Our Roots staff is made up of volunteers who donate their time to keep The Roots rocking. Many have had extensive professional radio careers, or specialists in different styles of music. Other volunteers come from broadcast or IT engineering backgrounds. Our Roots studio furniture was built by a Roots member who is a master cabinet maker. Other volunteers assist our social media operations, serve as station ambassadors or provide graphic design services.

Why does The Roots sound so much better than other broadcast or streaming stations?

We focus a large percentage of our efforts focusing on our audio quality. Our streaming consultant Greg Ogonowski advised us to stay digital all the way to your radio. Six years ago, when we started The Roots we had to convert CD audio from digital back to analog because our old studio was analog. This process would add about 4 different digital to analog conversions on the way to your ears. Audio format conversions can degrade the quality of the audio. So now we stay digital all the way to your ears. We believe our listeners can hear the difference.

All of our music starts as either a vinyl LP or a CD. We never play MP3 files. We try very hard to make out of print LPs sound their best. We start by cleaning the LP to remove dust and dirt. Then we digitize the LP creating an uncompressed .Wav file. We bring that Wav file into Adobe Audition so we can restore the audio. With Audition we “sample” a small section of the LP to capture a sample of the noise we want removed. Adobe then does its digital magic and the results are quite impressive. After we restore the file and enter all the metadata, we load the new songs into our “Media Finder,” where our hosts can search through 50+ years of music to locate and play your favorite songs.

Our playout systems are provided by PlayoutONE Pro. By the time you read this, we will have two redundant PlayoutONE systems. If one of our servers fails, the backup system will take over automatically. We also have redundant Internet connections from AT&T fiber and Spectrum to relay our audio to Securenet Systems in Florida.

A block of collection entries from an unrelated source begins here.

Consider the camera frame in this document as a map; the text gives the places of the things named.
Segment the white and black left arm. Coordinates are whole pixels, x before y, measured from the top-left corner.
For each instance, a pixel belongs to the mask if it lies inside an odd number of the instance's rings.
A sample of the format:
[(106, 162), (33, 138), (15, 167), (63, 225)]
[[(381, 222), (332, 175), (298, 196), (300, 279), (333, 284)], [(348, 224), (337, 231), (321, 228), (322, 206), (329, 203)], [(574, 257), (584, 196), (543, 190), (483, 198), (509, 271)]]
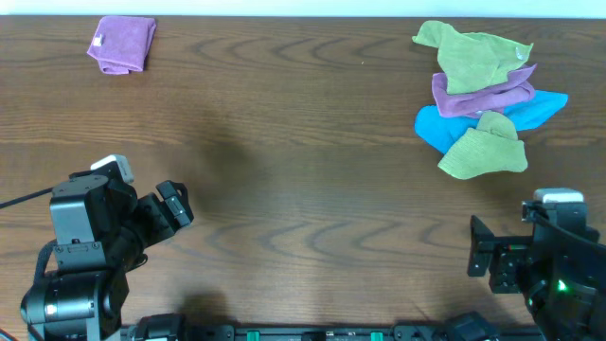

Starting at the top of our equipment rack is a Grace Digital radio. This is how we listen to The Roots. Under the Grace is our cue speaker and small Shure mic mixer. Below those is a 2-line SIP phone hybrid and a Tieline audio codec that we use for live remote broadcasts. The blue boxes are digital switching and distribution amps from Henry Engineering. The white single rack unit is the digital mix engine/blade from PR&E/Wheatstone. All our source devices plug into this box and are connected by CAT5 cable. Not visible are audio processing systems from Orban and encoders from StreamS.

The rest of the rack is filled with Tascam CD players, a digital recorder and a CD recorder. To the right (out of frame) are two Pioneer turntables. Under the turntables are phono pre-amps that feed into the mix engine.

The one the left is our digital audio console from PR&G / Wheatstone. This system uses AoIP and can be networked to other studios. Designed and built in the USA I might add. And finally, the large computer monitor is what our live hosts use to control our PlayoutONE Pro playout system. Our curators build custom sets and test transitions between songs or dig down deep into our library of over 20,000 albums and CDs.